JayUtah
Penultimate Amazing
...you need to be able to leave your intuition at the door.
[T]he lecturer derived Schrodinger's Wave Equation from first principles. I can still remember how I felt as everything suddenly became clear to me, I think it was the closest I've even come to a religious experience.
There is a point at which mathematics "clicks" for people who study it and become good at applying it to whatever. It's the point where it stops being a cumbersome, dense, opaque notation and starts describing elementary concepts that really have no other way to talk about them. It goes beyond quantum mechanics. It doesn't "click" for everyone, but that's okay because this phenomenon is not limited to mathematics.
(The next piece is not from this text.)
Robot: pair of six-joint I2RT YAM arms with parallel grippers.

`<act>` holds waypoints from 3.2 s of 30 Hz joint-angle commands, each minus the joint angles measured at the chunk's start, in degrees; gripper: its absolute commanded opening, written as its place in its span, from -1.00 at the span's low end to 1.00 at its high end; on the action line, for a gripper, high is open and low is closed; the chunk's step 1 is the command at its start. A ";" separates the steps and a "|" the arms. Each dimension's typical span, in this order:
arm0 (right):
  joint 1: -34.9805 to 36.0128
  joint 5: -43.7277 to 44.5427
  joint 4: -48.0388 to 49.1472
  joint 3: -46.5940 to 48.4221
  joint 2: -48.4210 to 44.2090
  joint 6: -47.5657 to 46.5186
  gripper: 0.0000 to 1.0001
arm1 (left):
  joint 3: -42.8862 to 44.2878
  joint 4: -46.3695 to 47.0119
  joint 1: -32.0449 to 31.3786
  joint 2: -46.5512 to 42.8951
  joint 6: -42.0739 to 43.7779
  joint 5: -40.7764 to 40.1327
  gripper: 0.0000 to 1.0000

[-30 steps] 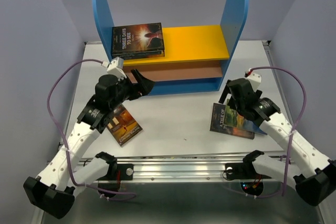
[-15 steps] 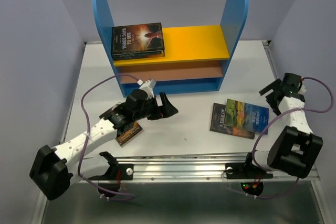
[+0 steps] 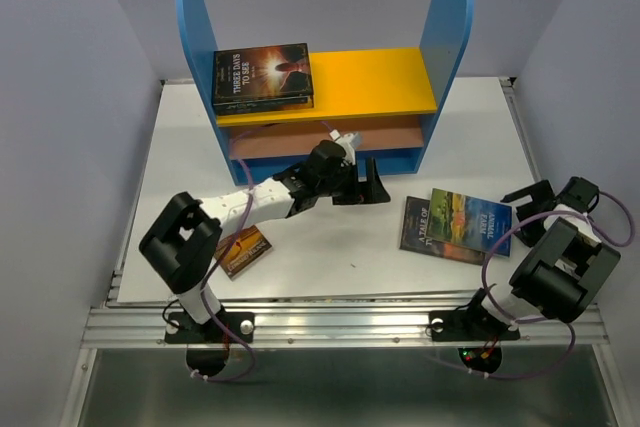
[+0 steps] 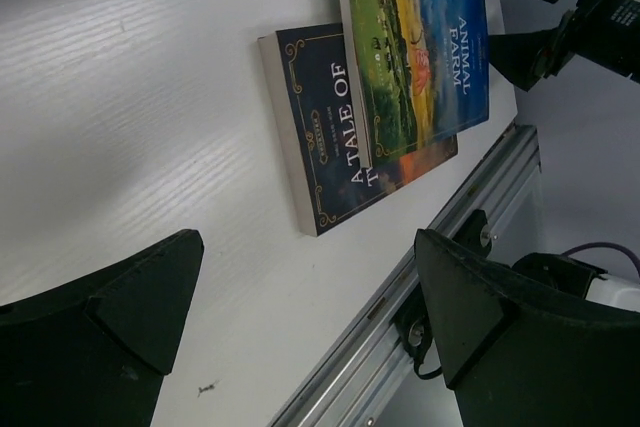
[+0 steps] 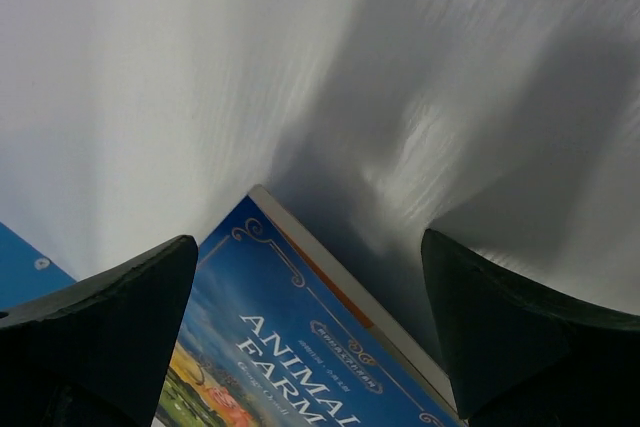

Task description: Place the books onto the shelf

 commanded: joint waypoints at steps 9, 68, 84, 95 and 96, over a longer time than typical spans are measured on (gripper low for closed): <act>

I've had the privilege of visiting some of the finest art galleries in the world over decades of life, and Cubism only "clicked" for me last year.
Among some -- but not necessarily all -- of those for whom quantum mechanics never "clicked," there arises a specific belief that because "It's all just mathematics," and that it relies upon the branch of mathematics that quantifies and sets boundaries to uncertainty, there must be no corresponding underlying reality that we can know. That is, they imagine the math(s) can be one thing, and the underlying reality -- whatever it is -- can still be something else that behaves intuitively, and we'll never know what that is. It's a fundamental restatement of the underlying causation principles. Yes, it's more intuitive. It's also wrong.
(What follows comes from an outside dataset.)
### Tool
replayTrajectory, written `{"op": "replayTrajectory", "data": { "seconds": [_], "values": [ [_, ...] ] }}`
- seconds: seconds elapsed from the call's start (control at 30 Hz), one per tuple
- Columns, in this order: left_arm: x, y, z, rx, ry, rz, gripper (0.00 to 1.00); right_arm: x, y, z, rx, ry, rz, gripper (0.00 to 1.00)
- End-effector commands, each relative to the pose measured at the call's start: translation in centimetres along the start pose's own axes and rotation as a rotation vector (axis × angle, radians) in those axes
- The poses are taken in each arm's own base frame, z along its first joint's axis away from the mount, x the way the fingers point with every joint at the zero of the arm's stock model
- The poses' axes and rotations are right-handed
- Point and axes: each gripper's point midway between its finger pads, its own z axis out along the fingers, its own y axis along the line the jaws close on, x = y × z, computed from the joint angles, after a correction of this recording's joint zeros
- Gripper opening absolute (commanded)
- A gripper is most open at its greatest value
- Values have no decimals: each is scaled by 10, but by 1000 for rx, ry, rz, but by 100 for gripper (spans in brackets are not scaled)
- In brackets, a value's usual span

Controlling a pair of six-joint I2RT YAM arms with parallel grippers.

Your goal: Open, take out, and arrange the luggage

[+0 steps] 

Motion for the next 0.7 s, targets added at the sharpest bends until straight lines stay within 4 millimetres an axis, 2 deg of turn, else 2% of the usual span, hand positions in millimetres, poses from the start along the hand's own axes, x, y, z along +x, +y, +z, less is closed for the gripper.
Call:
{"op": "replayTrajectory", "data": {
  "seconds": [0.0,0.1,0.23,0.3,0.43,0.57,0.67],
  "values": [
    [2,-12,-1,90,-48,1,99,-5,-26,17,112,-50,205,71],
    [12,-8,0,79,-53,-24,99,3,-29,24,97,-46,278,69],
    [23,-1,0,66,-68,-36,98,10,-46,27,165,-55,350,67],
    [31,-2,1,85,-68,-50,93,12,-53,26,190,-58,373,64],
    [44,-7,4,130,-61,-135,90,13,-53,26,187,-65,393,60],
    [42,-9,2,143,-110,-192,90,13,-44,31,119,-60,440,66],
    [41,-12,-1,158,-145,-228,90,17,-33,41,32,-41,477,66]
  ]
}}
Physicists definitely don't think this way. But here's the thing: physics students don't think this way either, even the ones who squeaked through Introductory Quantum Mechanics with a C-. The world is full of people who've tried and failed to understand quantum mechanics, just as there are people like me who can't figure out what the hell Picasso is trying to paint a picture of. But the people who make a valiant attempt to understand the subject via formal study, but simply fall short, don't adopt the particular approach we're seeing. As I said: there are characteristic ways of getting things wrong.
No, this particular dismissal of quantum mechanics comes from only once source: woo authors and their intended audience. They like to say they're showing you the holes in the theory, and they like to suggest that physicists and so forth would agree with them if they were being honest. But what they're really doing is a selective and simplified presentation of the subject accompanied by ongoing appeals to sentiments favored by the kind of people who prefer activities in which they were told there would be no math. They whiplash between quantum fields and grand unification. What they want you to come away with is exactly the concept that while Schrodinger and others can quantify a description of the observable behavior of the universe, it's possible -- maybe even likely -- that there's something else entirely different going on under the hood that the description alone can't fathom. They need you to know that physics doesn't know enough to dispute their particular brand of woo.
I'll grant that the shops where you buy these books always smell so very nice. But please don't try to learn physics that way.